All'evento parteciperanno i rappresentanti dei Consorzi promotori. Queste organizzazioni sono punti di riferimento nel sistema nazionale. Si occupano di raccolta, riciclo e recupero degli imballaggi. Ogni anno, attraverso il Green Game, coinvolgono oltre 50.000 studenti. La loro azione si estende su tutto il territorio italiano. I consorzi sottolineano l'importanza di questo progetto. «Il successo del Green Game dimostra quanto sia fondamentale coinvolgere le nuove generazioni con strumenti innovativi e linguaggi a loro vicini», dichiarano. «Portare l’educazione ambientale nelle scuole in modo dinamico e interattivo significa contribuire a formare cittadini più consapevoli, capaci di compiere scelte responsabili ogni giorno. La Finale Nazionale sarà un momento di grande energia, confronto e condivisione».
Un'iniziativa consolidata per l'ambiente
Il Green Game giunge quest'anno alla sua tredicesima edizione. Si conferma come una delle iniziative più solide nel panorama dell'educazione ambientale in Italia. Nel corso di questi 13 anni, ha coinvolto oltre 355.000 studenti. Hanno partecipato anche quasi 3.000 docenti. L'iniziativa ha toccato numerose regioni italiane. Tra queste figurano Marche, Puglia, Sicilia, Lazio, Calabria, Campania, Abruzzo, Molise, Basilicata, Liguria, Piemonte e Sardegna. Oltre alle edizioni in presenza, ci sono state anche edizioni digitali. Queste ultime coinvolgono ogni anno più di 200 scuole. Il contributo complessivo nel corso degli anni ha raggiunto circa 2.000 istituti partecipanti.

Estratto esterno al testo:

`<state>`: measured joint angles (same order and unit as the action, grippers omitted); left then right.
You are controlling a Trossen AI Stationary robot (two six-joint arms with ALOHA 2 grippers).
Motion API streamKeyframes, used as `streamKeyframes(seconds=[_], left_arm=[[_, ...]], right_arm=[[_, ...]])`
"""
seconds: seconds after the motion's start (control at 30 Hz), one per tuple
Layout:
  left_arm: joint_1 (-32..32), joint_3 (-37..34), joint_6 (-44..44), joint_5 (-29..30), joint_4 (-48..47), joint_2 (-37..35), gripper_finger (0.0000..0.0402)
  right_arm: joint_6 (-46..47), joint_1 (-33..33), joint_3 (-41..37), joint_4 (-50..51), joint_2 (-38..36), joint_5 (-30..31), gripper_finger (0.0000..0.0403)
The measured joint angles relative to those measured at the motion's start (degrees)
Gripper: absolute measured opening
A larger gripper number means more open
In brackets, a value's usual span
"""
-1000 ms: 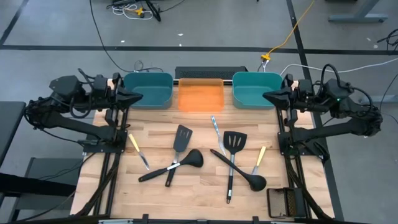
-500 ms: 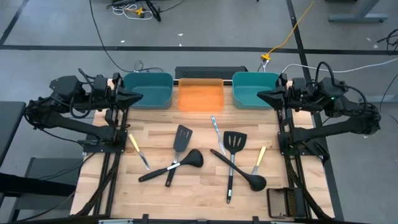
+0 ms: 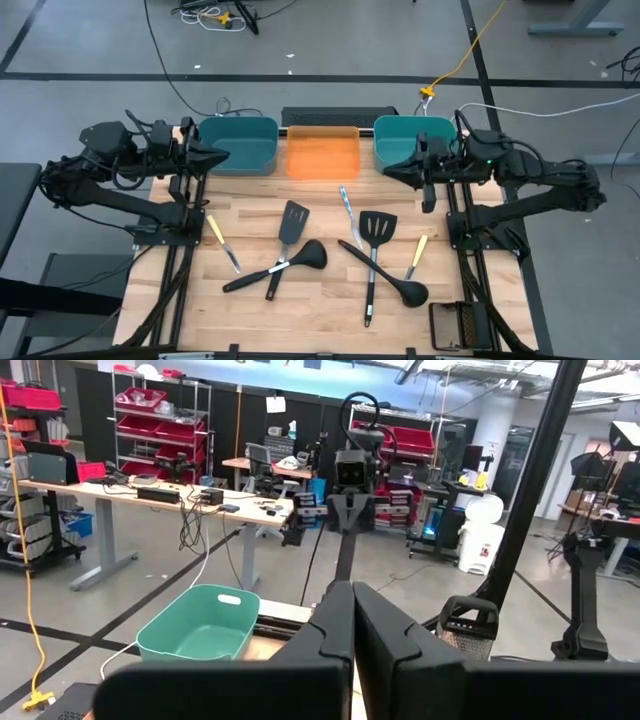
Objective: Pick & Place Kitchen Items
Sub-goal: Put the black ladle into the blue bin
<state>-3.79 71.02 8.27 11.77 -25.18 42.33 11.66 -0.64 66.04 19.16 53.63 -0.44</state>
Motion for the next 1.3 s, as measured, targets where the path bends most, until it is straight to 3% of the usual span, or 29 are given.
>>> streamKeyframes(seconds=[0.23, 0.6, 1.3], left_arm=[[0.0, 0.0, -0.3, 0.0, 0.0, 0.0, 0.0002], [0.0, 0.0, -0.4, 0.0, 0.0, 0.0, 0.0002], [0.0, 0.0, 0.2, -0.2, -1.5, 0.0, 0.0002]], right_arm=[[1.3, 1.4, 1.8, 0.5, 1.8, -0.8, 0.0001], [-3.7, 4.2, 18.3, 17.8, 9.0, 2.0, 0.0001], [5.9, 14.9, 18.7, 33.5, 22.2, 0.9, 0.0002]])
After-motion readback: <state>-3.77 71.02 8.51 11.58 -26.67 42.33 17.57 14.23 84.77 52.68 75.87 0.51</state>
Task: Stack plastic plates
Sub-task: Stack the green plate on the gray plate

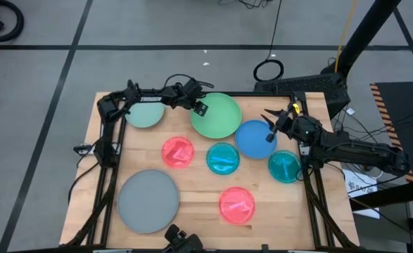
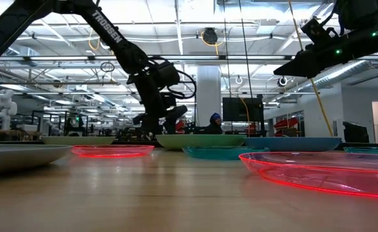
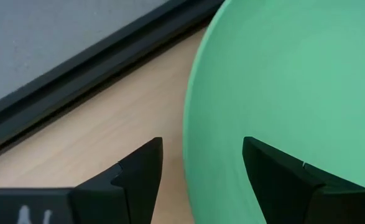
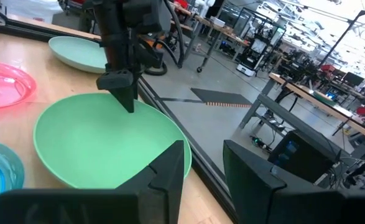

Il successo del progetto è anche merito del contributo degli esperti formatori. Peaktime, Alvin Crescini e Stefano Leva hanno svolto un ruolo fondamentale. L'utilizzo di tecnologie interattive ha reso il progetto sempre attuale. Questi elementi garantiscono che l'iniziativa rimanga efficace. È in linea con le esigenze e gli interessi delle nuove generazioni. L'iniziativa gode del patrocinio del Ministero dell’Ambiente e della Sicurezza Energetica. Questo riconoscimento sottolinea l'importanza e la valenza nazionale del Green Game. La partecipazione delle scuole lucane a questo evento è motivo di orgoglio. Dimostra l'attenzione del territorio verso temi ambientali cruciali.